Contacted by The Irish Times, Mr Bailey declined to comment on the latest development, but said he was “trying to stay calm in the eye of the hurricane”.

Asked about the award of damages in Paris, Mr Bailey said he did not have “any reaction to it”, before referring all questions to his solicitor Frank Buttimer.

Mr Buttimer also declined to comment on the order at this juncture.

The solicitor has previously called the French trial a “charade” and a “parody” of justice.

The French judgment noted Mr Bailey “was declared guilty of the murder of Sophie Toscan du Plantier and condemned to 25 years in prison”. It added: “The court has issued an arrest warrant for the convict.”

“In reparation for moral prejudice,” the court awarded €25,000 each in damages to Ms Toscan du Plantier’s parents, Georges and Marguerite Bouniol, and her son, Pierre-Louis Baudey-Vignaud; €10,000 each to her brothers Bertrand and Stéphane Bouniol; €5,000 to her uncle Jean-Pierre Gazeau; and €10,000 to her aunt Marie-Madeleine Opalka.
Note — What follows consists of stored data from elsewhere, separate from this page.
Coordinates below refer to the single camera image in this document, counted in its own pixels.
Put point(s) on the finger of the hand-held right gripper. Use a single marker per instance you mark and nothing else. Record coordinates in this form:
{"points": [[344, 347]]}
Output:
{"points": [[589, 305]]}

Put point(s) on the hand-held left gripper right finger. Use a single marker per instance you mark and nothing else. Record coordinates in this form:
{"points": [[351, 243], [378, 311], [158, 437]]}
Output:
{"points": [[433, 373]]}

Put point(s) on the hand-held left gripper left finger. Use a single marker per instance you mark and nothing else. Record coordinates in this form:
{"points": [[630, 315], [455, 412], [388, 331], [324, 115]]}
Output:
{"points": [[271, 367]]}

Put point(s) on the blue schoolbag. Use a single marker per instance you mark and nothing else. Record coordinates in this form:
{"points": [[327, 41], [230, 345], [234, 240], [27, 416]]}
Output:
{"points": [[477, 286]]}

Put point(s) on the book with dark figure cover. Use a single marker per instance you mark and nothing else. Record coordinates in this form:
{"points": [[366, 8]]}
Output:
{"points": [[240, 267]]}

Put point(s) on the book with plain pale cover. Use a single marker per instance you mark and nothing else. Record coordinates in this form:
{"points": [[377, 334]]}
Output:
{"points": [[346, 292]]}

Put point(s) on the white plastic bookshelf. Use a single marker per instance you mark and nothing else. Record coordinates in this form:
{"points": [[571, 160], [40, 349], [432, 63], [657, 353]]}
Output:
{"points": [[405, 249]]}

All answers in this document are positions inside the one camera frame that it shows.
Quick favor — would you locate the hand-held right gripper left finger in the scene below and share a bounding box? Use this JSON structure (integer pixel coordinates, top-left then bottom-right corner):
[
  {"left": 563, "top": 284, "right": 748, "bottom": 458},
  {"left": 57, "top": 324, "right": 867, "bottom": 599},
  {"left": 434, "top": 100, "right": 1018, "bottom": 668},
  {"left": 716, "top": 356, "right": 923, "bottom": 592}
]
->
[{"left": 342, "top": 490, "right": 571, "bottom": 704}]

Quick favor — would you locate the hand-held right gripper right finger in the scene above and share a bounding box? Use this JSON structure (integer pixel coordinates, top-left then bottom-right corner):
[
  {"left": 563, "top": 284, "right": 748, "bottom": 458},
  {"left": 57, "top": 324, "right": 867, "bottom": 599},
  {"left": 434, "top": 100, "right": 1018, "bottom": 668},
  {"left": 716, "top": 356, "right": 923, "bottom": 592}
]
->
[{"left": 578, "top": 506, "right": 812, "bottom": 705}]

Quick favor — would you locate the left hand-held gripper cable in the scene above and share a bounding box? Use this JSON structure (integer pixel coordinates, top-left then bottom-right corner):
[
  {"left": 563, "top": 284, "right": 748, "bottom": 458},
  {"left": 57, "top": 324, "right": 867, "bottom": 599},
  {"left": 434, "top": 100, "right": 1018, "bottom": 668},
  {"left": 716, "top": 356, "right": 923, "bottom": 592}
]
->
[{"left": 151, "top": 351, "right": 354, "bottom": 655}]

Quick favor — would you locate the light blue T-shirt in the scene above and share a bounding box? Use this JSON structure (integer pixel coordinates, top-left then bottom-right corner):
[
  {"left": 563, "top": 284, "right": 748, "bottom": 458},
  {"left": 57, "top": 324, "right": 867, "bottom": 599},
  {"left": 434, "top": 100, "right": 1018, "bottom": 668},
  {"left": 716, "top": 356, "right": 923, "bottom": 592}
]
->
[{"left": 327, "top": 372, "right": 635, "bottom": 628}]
The court readjusted downward the damages paid to Ms Toscan du Plantier’s son and brothers in 2013 and added Ms Opalka as a recipient. This was done because Ms Opalka joined the rest of the family as a civil plaintiff in the trial, Laurent Pettiti, a lawyer for the family explained.

The readjustment created a discrepancy of €5,000 between the amount Mr Bailey was condemned to reimburse the state and the amount alloted to the family. A spokesman for the court said the discrepancy was insignificant.

In conclusions presented at the time of the guilty verdict on May 31st, the family’s lawyers had requested a total of €865,000 in damages, including an additional €385,000 from CIVI and €365,000 from Mr Bailey himself.

Mr Pettiti said it was not unusual for the high criminal court to award amounts well below those claimed. “In any case, it is theoretical, since Bailey is insolvent,” he added.

Mr Pettiti noted that the family would in any case receive no further funds, since “Mr Bailey has been condemned to reimburse the French state” for funds already paid to the family.

Conclusions submitted by the family’s lawyers accused Mr Bailey of “savagely killing” Ms Toscan du Plantier “at Dunmanus West, west Cork, near her house in the environs of Goleen, during the night of December 22nd-23rd, 1996”.

The lawyers justified claims for damages by Mr Gazeau and Ms Opalka on the grounds that both were exceptionally close to the victim.

Mr Gazeau was only 11 years older than his niece, and their relationship was “almost that of a brother and sister”, the lawyers said.

Before her niece’s death, Ms Opalka spoke to Ms Toscan du Plantier daily by telephone. She was tormented by guilt at not having travelled to Ireland with her, due to a bad case of flu.

The lawyers also listed the extreme violence of the crime, “the scandalous delay” in the arrival of the State pathologist on the scene of the crime and their “long moral, psychological and physical torment which continues today” as grounds for their suit for damages.

Earlier this month, Mr Bailey said that the ruling to convict him, in his absence, was something he knew would happen.

“I know there are people in this country that know it wasn’t me and I know they are sitting on that, and my prayer has been that the truth comes out,” he told RTÉ.

Extradition proceedings are expected to follow the French murder conviction.

* This article was amended on June 13th, 2019, for clarification purposes.